LAFONT Robert. Le Sud ou l’Autre. La France et son Midi. Aix-en-Provence, Édisud, 2004.
Notes de bas de page
1 Seule exception : le toponyme Lodeva, l’antique nom de Luteva, n’est pas directement d’origine occitane. J’ai demandé à Jacques Astor de spécifier l’origine du nom, car de nombreuses analyses fantaisistes ont eu cours et se retrouvent encore dans des écrits contemporains et dans des présentations touristiques.
2 Je rappelle la définition donnée par l’UNESCO dans son texte de la Convention de 2003 « On entend par "patrimoine culturel immatériel" les pratiques, représentations, expressions, connaissances et savoir-faire – ainsi que les instruments, objets […] – que les communautés […] reconnaissent comme faisant partie de leur patrimoine culturel […] : les traditions et expressions orales de la langue […], les pratiques sociales, rituels et événements festifs, les connaissances et pratiques concernant la nature et l’univers, les savoir-faire liés à l’artisanat traditionnel… » La France a signé cette convention le 15 décembre 2006, convention qui est entrée en vigueur le 18 mars 2007.

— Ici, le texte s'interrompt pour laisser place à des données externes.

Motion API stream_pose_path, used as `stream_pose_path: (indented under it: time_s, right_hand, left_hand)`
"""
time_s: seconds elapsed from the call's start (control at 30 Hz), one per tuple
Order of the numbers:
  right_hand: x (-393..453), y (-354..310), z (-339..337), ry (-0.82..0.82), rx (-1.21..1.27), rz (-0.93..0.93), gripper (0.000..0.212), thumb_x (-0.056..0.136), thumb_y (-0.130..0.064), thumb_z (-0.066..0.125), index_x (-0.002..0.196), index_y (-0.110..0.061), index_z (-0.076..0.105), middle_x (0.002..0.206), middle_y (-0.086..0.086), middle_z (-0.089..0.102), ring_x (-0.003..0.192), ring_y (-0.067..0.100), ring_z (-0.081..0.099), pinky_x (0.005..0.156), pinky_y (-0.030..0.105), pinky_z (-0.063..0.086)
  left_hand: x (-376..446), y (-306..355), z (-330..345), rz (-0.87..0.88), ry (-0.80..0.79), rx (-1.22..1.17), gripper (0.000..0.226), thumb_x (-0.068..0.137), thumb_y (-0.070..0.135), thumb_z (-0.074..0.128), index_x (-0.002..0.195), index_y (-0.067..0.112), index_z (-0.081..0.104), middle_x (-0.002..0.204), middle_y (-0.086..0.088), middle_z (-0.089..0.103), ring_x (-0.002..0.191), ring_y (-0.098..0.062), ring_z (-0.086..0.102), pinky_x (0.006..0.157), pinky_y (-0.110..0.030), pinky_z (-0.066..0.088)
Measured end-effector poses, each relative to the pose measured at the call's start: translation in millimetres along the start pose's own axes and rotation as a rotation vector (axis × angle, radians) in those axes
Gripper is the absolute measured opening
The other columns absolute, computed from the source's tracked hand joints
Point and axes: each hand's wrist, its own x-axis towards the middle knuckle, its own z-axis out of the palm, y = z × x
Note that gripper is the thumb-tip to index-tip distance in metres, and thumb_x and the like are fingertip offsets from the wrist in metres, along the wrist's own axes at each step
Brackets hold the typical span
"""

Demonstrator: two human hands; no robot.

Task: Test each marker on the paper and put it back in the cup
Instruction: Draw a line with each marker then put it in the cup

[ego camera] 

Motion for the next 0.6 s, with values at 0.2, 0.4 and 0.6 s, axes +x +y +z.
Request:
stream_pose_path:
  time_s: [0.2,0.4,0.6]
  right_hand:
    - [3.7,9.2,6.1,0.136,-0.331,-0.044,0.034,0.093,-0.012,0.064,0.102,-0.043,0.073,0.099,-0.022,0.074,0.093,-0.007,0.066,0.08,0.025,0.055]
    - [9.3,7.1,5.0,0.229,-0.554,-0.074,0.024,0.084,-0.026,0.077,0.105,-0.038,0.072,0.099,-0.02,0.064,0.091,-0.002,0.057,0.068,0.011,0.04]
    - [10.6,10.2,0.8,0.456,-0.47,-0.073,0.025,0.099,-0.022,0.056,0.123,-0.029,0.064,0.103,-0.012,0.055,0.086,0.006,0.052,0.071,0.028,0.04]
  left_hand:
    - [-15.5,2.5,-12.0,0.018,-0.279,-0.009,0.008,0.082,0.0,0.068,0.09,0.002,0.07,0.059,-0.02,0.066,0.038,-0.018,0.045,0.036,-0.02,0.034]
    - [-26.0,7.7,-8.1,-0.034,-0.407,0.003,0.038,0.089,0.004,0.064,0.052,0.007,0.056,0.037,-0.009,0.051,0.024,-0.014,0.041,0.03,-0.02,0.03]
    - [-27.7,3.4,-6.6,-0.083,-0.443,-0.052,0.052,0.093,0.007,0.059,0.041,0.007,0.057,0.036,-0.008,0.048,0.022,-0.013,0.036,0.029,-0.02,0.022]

3 Senhal : insigne, objet distribué par le maître à celui qui parle occitan à l’école, même à celui qui joue dans la cour de récréation. L’enfant qui l’a reçu en premier s’en « débarrasse » en le donnant à un autre élève qui, à son tour, vient de s’exprimer en oc. A la fin de la journée, le maître punit tous ceux à qui on a distribué le senhal. Voici le témoignage de Marie-Cécile Bouquié (née à Lodève en 1909, enregistrement d’Éliane Gauzit, le 18 juillet 1981) : « Du temps de papa, pour empêcher de parler patois, quand il était à l’école chez les frères, on leur donnait un « signet », ou un « signal », je ne sais pas comment, quelque chose à la main. Alors en sortant de la classe, il ne fallait pas qu’il ait ça à la main, car il serait puni et il cherchait celui qui allait dire un mot en patois pour le lui passer. C’était la méthode pour empêcher de parler patois… ».
4 Dans l’hexagone français, avoir un accent c’est avoir l’accent du Midi, sinon on dit : « il a l’accent alsacien, l’accent lyonnais, l’accent parisien, etc. ».

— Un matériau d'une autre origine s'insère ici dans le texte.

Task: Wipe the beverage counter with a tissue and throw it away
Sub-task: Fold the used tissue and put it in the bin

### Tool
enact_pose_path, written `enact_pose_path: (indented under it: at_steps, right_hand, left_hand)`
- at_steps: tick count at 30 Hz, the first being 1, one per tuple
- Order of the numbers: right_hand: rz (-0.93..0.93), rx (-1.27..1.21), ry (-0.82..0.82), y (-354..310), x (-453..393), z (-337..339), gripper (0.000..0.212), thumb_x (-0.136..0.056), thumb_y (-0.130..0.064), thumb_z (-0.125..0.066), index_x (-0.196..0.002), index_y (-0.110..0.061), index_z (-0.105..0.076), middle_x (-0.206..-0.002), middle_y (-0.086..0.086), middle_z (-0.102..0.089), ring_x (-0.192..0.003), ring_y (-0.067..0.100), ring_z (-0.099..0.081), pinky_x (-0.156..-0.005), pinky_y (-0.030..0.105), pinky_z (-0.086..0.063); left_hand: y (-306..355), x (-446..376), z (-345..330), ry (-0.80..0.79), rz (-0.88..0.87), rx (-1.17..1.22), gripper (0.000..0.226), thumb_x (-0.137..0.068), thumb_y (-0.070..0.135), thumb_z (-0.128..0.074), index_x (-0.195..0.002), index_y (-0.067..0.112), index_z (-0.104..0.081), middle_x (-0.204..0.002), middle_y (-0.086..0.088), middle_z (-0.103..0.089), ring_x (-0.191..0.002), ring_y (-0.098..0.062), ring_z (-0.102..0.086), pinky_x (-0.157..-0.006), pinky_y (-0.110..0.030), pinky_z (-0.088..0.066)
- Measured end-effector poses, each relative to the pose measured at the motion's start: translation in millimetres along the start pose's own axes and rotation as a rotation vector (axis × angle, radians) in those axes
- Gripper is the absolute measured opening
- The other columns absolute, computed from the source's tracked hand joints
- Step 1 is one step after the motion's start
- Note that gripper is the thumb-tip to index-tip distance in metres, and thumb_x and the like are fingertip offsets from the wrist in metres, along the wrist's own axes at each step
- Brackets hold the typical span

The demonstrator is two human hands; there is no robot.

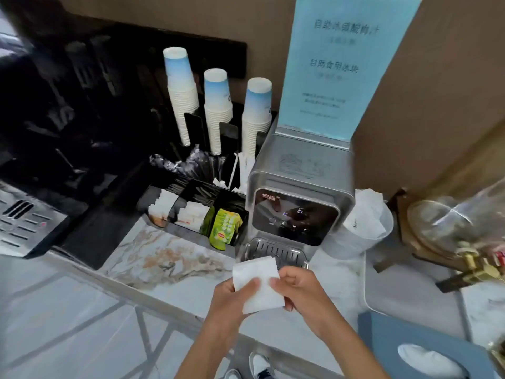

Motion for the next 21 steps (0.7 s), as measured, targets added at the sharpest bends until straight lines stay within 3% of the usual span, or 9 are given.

5 Voici ce que je relève dans des brochures empruntées récemment au Syndicat d’Initiative de Lodève : « Le parler de l’Hérault, c’est la saveur du soleil dans la bouche » et encore « L’accent du Sud, c’est une manière de vivre, être bien avec soi-même, dans la nature et en pleine lumière » ! ! ! Quand donc finira-t-on de dire de telles bêtises et de jouer le jeu du français du Nord ? Il y a même des réflexions qui frisent le dénigrement : lu dans Le Monde de la Musique « Jean-Claude Malgoire investit Montpellier pour diriger La clémence de Titus. Mozart avé l’assent » !

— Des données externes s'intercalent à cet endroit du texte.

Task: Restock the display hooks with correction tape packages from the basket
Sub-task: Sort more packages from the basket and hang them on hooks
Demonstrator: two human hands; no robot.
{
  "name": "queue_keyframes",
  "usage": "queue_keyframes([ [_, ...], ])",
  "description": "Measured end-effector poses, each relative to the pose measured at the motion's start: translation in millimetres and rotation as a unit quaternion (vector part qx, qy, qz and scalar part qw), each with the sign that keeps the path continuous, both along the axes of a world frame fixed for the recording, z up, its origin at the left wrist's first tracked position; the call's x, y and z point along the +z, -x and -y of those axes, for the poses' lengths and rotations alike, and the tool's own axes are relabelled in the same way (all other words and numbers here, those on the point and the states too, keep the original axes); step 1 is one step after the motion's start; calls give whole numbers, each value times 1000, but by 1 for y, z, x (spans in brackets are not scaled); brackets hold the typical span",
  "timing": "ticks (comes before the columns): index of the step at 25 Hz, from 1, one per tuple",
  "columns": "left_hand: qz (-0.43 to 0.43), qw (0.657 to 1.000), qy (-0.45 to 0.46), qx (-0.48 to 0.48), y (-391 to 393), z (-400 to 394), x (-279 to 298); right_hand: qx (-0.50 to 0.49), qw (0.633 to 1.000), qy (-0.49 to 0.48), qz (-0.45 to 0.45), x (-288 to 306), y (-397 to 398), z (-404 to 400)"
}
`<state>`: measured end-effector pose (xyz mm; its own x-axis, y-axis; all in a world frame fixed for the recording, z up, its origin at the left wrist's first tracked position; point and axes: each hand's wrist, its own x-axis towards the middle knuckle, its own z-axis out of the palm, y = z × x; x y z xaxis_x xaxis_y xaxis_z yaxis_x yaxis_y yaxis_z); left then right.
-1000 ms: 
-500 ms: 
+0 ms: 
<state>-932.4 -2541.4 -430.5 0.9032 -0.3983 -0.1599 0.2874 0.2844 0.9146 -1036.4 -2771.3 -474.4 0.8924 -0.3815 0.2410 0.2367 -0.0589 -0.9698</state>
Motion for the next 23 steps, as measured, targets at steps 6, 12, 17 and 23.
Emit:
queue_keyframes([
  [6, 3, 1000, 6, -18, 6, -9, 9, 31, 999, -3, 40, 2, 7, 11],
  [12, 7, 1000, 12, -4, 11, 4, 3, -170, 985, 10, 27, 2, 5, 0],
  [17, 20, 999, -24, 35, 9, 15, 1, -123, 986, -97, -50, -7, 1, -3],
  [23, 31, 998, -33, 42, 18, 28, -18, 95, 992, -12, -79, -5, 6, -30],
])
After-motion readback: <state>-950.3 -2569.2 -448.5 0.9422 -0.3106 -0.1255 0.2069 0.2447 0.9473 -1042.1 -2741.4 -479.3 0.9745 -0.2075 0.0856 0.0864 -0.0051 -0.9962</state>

6 L’œuvre de Marius Petipa constitue encore aujourd’hui la base du répertoire des grandes compagnies classiques.
7 Je remercie plus particulièrement pour leur aide précieuse Marianne Bouyer et Christian Dur : ils m’ont permis, bien des fois, de voir plus clair dans le projet, de choisir des collaborateurs, d’élargir notre champ d’investigation.
8 Voir en particulier les travaux de Patrice Coirault et mon article « Réception de la chanson occitane au XXe siècle ». Cf. la bibliographie.
9 Pour suivre l’historique de la construction de ce système graphique, depuis la langue médiévale jusqu’à la réforme d’Alibert, voir l’article de Georg Kremnitz : « Le travail normatif en occitan ». Une remarque très importante doit être faite au sujet de ce travail normatif : en effet, en les transcrivant, nous avons, bien sûr, respecté les écrits originaux des auteurs et les textes issus de l’oralité. Cependant nous avons tenu à signaler les francismes et les localismes. Nous avons été souvent confrontés à un travail délicat et nous nous excusons pour les oublis éventuels.
10 Cf. Henri Boyer : « Enquêtes quantitatives sur les images et les usages de l’occitan en Aquitaine et en Languedoc-Roussillon ». Voir également : É. Hammel, Ph. Gardy, L’occitan en Languedoc-Roussillon.